Part of the reason is to do with the way Hollywood works. Script-writers may write the actual dialogue, but seldom are they behind the essential plot of the film – that’s up to the producers. And producers are also the people in charge of budgeting and finance. Not the creative type, in other words. With the best will in the world, there’s little chance of a script-writer producing a masterpiece when he or she’s handed a plot written by two glorified accountants trying desperately to appeal to their market demographics (‘we need a hot girl and an explosion, but also a bit of lovey-dovey stuff for the ladies’).

That’s a problem, but it’s not the real reason Hollywood keeps pumping out rubbish. The real reason is simple: Transformers 2 was the 23rd-highest-grossing film of all time. Films don’t have to be good to make money, they just have to have vaguely impressive special effects, be part of an established brand, and/or have enough money behind marketing. Writing simply doesn’t factor. Audiences don’t find out if the writing is crap until they actually start watching the film, and by that time, their money is already spent. Never mind that writing makes or breaks the quality of a film – good reviews don’t a fortune make.

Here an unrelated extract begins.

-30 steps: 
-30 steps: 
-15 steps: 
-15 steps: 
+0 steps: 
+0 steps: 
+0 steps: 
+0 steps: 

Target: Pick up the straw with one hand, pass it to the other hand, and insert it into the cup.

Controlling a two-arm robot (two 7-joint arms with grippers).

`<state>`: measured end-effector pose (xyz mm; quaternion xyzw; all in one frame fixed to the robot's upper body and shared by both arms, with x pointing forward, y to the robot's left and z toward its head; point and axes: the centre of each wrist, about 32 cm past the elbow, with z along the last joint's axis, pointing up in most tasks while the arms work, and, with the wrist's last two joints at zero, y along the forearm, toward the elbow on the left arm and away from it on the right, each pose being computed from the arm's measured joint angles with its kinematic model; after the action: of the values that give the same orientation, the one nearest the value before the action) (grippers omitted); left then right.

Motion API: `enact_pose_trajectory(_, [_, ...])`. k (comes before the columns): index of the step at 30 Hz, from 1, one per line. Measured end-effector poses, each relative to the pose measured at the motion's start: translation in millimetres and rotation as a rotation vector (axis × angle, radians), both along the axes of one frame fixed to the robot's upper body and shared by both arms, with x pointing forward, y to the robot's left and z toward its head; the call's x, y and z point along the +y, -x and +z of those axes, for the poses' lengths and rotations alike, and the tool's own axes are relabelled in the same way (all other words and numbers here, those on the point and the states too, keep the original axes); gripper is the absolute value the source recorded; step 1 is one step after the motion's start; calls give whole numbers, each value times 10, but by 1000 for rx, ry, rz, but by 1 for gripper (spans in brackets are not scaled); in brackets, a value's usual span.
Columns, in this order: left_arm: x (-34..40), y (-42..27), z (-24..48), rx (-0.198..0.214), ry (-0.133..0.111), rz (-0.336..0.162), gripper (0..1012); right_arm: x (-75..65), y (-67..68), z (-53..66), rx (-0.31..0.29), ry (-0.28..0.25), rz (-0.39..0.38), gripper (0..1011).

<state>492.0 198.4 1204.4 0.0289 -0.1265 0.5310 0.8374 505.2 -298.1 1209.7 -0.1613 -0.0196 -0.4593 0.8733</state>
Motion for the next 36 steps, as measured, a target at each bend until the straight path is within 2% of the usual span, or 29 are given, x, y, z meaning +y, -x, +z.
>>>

This is why films like last year’s Inception are important. Inception showed Holywood that big blockbuster films, filled with special effects and action sequences, don’t have to be aggressively stupid. Films which require an ounce of thought on the audience’s part can still be fun and can still make money. Hopefully, now that good special effects are so commonplace that audiences are growing increasingly blasé about them, Hollywood will stop trying to push that boundary and pay attention to writing instead.

Of course, first that’d require it to stop trying to turn 3D into a cash cow. But that’s a rant for another day.